It is common for political ads to pull quotes from news coverage to bolster their candidate’s record or attacks against an opponent. There will be a voice-over saying something like “Senator McComb voted 19 times to ban children,” and then the screen will have a giant “19 TIMES” that flashes insistently with “Decaturville News, 5/1/78” underneath it in small type.
The point isn’t really that people are supposed to go and look up what the Decaturville News said about child banning. Instead, it’s to demonstrate to viewers that they could look up the news report and see just what that nefarious Sen. McComb was up to. That little marker sourcing a claim to the news acts as a sort of “you can trust us on this” shorthand.

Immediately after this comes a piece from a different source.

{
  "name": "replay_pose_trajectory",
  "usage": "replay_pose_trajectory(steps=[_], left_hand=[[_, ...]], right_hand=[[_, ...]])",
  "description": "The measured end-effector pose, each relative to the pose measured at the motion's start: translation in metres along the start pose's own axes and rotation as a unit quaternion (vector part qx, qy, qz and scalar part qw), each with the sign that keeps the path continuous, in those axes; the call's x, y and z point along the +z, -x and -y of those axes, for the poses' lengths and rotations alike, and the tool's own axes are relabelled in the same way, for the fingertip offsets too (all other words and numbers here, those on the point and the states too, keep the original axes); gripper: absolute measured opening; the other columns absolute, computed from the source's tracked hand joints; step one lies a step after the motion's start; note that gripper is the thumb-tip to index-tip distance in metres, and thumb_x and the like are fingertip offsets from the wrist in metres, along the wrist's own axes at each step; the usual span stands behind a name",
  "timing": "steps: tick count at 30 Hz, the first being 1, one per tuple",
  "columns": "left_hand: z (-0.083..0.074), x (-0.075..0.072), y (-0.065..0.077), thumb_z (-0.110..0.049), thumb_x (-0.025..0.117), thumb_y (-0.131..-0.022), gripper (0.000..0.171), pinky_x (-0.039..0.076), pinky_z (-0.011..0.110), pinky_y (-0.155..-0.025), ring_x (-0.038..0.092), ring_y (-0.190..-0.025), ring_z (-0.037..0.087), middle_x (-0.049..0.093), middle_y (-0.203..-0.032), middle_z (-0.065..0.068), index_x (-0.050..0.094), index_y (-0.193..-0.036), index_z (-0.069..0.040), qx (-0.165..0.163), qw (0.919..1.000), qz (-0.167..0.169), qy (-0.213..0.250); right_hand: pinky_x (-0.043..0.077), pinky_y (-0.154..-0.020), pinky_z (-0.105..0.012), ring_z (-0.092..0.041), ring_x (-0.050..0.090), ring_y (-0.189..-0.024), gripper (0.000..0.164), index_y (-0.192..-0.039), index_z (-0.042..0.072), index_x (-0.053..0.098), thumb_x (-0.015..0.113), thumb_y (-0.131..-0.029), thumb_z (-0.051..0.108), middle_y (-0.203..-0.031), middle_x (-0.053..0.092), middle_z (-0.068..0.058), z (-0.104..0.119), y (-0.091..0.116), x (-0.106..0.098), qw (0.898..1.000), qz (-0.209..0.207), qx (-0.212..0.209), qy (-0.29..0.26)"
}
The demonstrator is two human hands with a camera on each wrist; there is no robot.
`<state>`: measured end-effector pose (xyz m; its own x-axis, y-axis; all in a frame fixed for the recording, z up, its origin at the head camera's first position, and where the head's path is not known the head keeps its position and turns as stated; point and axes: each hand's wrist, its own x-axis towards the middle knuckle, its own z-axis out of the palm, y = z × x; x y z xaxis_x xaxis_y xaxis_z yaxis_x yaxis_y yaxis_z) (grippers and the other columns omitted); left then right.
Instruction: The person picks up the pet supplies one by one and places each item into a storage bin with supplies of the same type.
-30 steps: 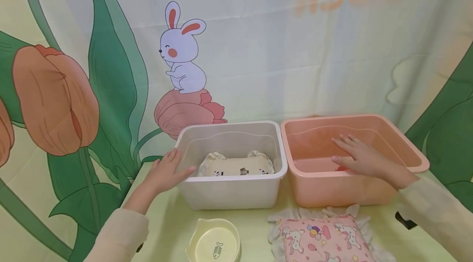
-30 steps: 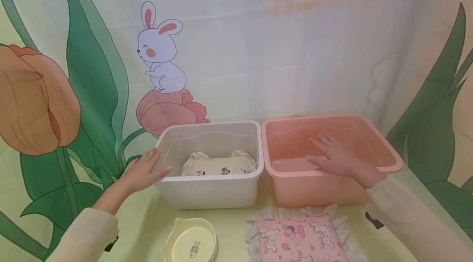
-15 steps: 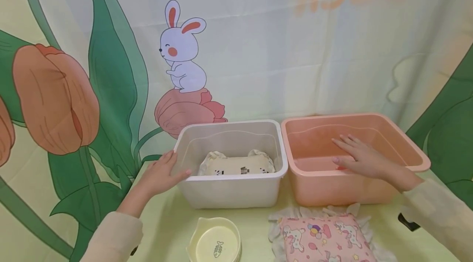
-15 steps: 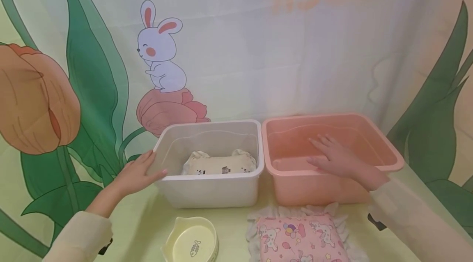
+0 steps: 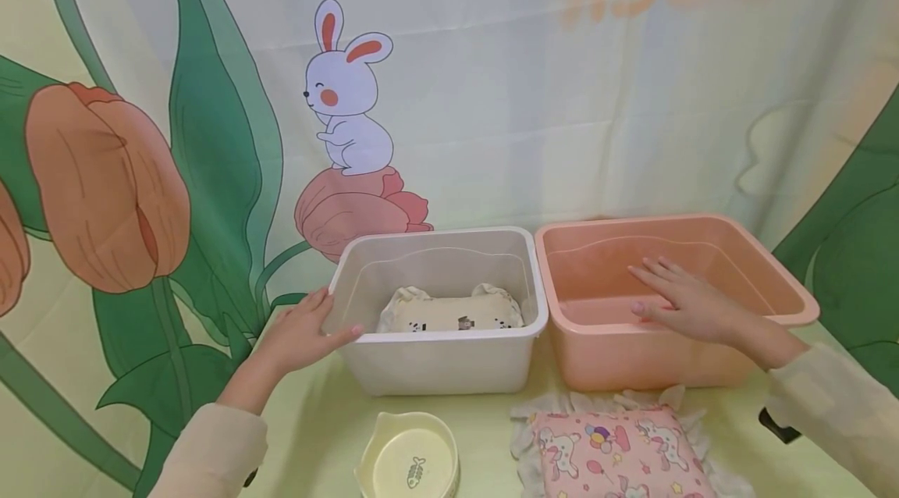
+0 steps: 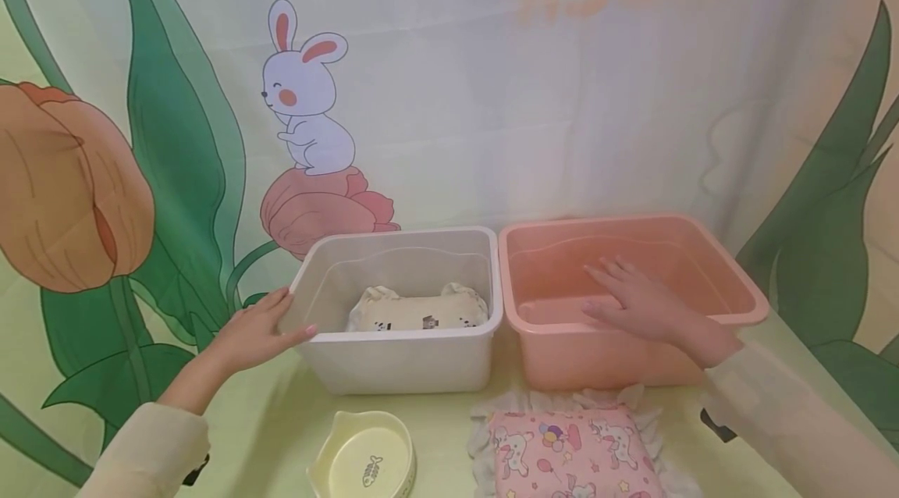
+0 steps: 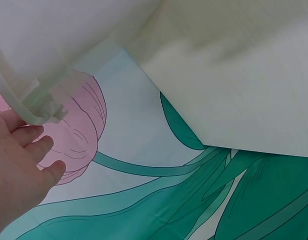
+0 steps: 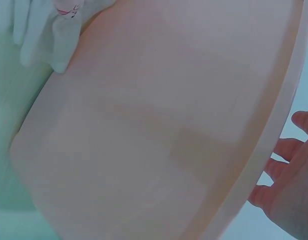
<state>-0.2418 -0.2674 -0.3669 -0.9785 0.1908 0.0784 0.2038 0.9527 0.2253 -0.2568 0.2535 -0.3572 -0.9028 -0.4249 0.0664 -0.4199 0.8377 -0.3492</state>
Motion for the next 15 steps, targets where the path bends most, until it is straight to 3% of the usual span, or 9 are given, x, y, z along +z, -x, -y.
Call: replay_pose_trajectory(steps=[15], left_hand=[[0.002,0.002,-0.001,-0.064,0.047,-0.077,0.082,0.03,0.056,-0.094,0.043,-0.115,0.037,0.045,-0.128,0.019,0.042,-0.131,-0.004,0.02,0.9981,-0.045,-0.037]], right_hand=[[0.012,-0.099,-0.064,-0.041,0.011,-0.133,0.067,-0.138,0.011,0.031,0.048,-0.086,0.049,-0.145,0.02,-0.021,0.012,0.002,0.008,0.999,-0.012,-0.038,0.016]])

Which is one reason that it was odd to see, in a new ad from former president Donald Trump’s 2024 campaign, that a number of quotes were sourced to the news media. Isn’t this the guy who tells his audience that the news media is a bunch of liars all the time? But then, of course, you dig into the citations a little further and you see that they’re often not what the ad makes them out to be.
The spot is titled “Wolves” and, in a fortuitous (though not unpredictable) coincidence, it focuses on the idea that the left and its assorted allies are super scared of Trump — which is why they keep wanting to indict him for crimes.
Over the course of this minute-long spot, there are six citations of the news media. One is an actual news article. Two are quotes from former Trump administration officials. Three are opinions or analyses.
This is the first one.
That quote comes from the headline of a June 2022 CNN column written by Chris Cillizza. It focuses on Trump’s efforts to appeal to the conservative part of the Republican Party by pledging to appoint antiabortion judges — and on Trump’s own flip-flopping on the issue.
Sourcing this to CNN functionally attributes the sentiment captured in the headline to the news outlet, as though this was an objective assessment of Trump’s relationship to abortion. That’s not what the column actually represents.
The next example is more accurate in that regard, citing the headline of a Wall Street Journal article. The author is named David Bernhardt.
That name might sound familiar. Bernhardt served as interior secretary under Trump. And he had a good reason to write that the “deep state” was real at that moment. The article was published the same day Bernhardt was releasing a book excoriating the federal government.
The next citation is from Forbes. This was an actual news report, looking at a spate of attacks Trump was making on President Biden. The context for those attacks, Forbes’s Sara Dorn wrote, was a new Washington Post-ABC News poll showing Trump with a national lead over the incumbent.
The ad used this citation to prove that “they” — the elites, etc. — “already know he’ll crush Biden” in a 2024 contest between the two. Most polls consistently show that Trump and Biden run fairly evenly at this point.
Next, the ad highlights a headline from the right-wing Washington Examiner. It is what it is.
We move on to one of the most interesting citations: another headline, this time from Fox News.
There are two things worth noting here. The first is that William P. Barr actually appointed U.S. attorney-turned-special-counsel John Durham to investigate the origins of the Russia probe specifically because Barr believed the probe to be an injustice in the first place. The Durham probe existed because Barr thought the Russia probe was a grave injustice.
This citation also suggests that either the Trump campaign didn’t read past the headline (as may be the case with all of these articles, really) or that it’s hoping viewers won’t dig any deeper. After all, the story also has Barr expressing skepticism about Trump’s chances.
“Barr said his former boss has the ‘best chance’ of defeat against President Biden,” it reads. “A Trump nomination, he added, would risk down-ballot losses because of his name at the top of the ticket, characterizing the dynamic as one of voters turning out not to vote for Democrats but instead against Trump.”
Guess he didn’t get the memo about Trump crushing Biden.
The last citation comes from the pages of the esteemed Washington Post.
That, too, is an excerpt of a headline … of an opinion piece by a conservative writer. The writer isn’t named. The allegation that millions flowed to the Biden family — and not, as the full headline states, “Biden family members” — is treated as though it’s The Post affirming that as fact.
But again, this is odd. Since when do prospective Trump voters care what The Post has to say about anything? It has not been my experience that what we present is viewed as particularly compelling to Trump’s base in the face of his constant insistences that our reporting is false.
In using media validators, the Trump campaign ad resembles so many other such ads. Scratch the surface a little, though, and you see that the purported validation is actually very fitting for Trump: not quite what he and his campaign present.